If I had to, I’d wager that Cassidy’s publishers pushed the title and the “dot-con” thesis on him, thinking that a general narrative wouldn’t sell. I’d also wager that they pushed him to finish the book much more quickly than he wanted. The last few chapters read like a ticker tape as he pumps out stock prices, and the rest of the book is scattered with odd repetitions, awkward prose, and errors—the funniest pair of which seems to represent an odd, perhaps astrological, fetish. Early on, he writes that the inventor of a 1975 computer “called his invention the Altair, after a character from Star Wars.” I can’t think of any such character from that film—which premiered two years after that computer was invented. Later, Cassidy refers to “Paul Allaire, the co-founder of Microsoft,” when he means Paul Allen. He once cites as fact a fictional story about a made-up company called (“We’re going to put the fun back in funerals.”).

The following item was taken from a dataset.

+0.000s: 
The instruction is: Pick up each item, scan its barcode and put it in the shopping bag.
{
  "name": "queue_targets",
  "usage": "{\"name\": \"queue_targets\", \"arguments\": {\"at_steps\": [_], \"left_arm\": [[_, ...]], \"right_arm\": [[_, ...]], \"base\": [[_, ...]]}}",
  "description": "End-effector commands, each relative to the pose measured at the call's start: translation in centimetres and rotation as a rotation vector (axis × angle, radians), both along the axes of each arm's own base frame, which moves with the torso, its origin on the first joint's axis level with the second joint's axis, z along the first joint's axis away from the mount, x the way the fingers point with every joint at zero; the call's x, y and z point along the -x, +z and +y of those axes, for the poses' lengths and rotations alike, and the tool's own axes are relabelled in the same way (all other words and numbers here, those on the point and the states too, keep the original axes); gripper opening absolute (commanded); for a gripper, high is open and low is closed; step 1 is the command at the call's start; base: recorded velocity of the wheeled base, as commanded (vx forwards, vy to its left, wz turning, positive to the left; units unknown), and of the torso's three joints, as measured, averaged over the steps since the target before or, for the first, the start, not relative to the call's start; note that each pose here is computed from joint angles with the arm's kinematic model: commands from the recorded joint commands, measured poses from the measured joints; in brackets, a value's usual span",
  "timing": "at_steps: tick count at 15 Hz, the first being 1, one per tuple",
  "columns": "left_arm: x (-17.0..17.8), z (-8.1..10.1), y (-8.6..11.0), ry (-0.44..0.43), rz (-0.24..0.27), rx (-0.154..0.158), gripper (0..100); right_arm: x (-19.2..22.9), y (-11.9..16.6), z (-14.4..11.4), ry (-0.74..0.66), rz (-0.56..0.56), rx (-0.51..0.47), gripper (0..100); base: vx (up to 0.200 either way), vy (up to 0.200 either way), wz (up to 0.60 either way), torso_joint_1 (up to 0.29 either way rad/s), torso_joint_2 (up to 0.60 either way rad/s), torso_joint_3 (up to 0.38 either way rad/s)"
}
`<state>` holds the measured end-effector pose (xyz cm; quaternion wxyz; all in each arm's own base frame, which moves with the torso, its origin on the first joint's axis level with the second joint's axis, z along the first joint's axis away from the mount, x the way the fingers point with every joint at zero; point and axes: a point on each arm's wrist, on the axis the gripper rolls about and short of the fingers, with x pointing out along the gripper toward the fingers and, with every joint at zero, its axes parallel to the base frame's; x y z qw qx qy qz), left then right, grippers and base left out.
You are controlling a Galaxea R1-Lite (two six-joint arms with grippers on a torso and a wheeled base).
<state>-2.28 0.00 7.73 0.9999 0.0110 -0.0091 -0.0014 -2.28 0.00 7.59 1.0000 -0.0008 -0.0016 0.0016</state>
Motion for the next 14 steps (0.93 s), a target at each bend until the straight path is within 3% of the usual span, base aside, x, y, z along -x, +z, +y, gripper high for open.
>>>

Despite its flaws, the virtue of Dot.con is that it manages to record the whole story in one place. It also helps answer a question that had baffled me since I showed up as a newly hired editor at the Monthly and was almost immediately handed a scattershot submission from “a New Yorker writer.” How does The New Yorker put out such a consistently clean, well-written, and clearly argued magazine? Do they just have a stable of astonishingly good writers or are there a couple of great editors in the back office with bullwhips? This book makes a strong case for thesis number two.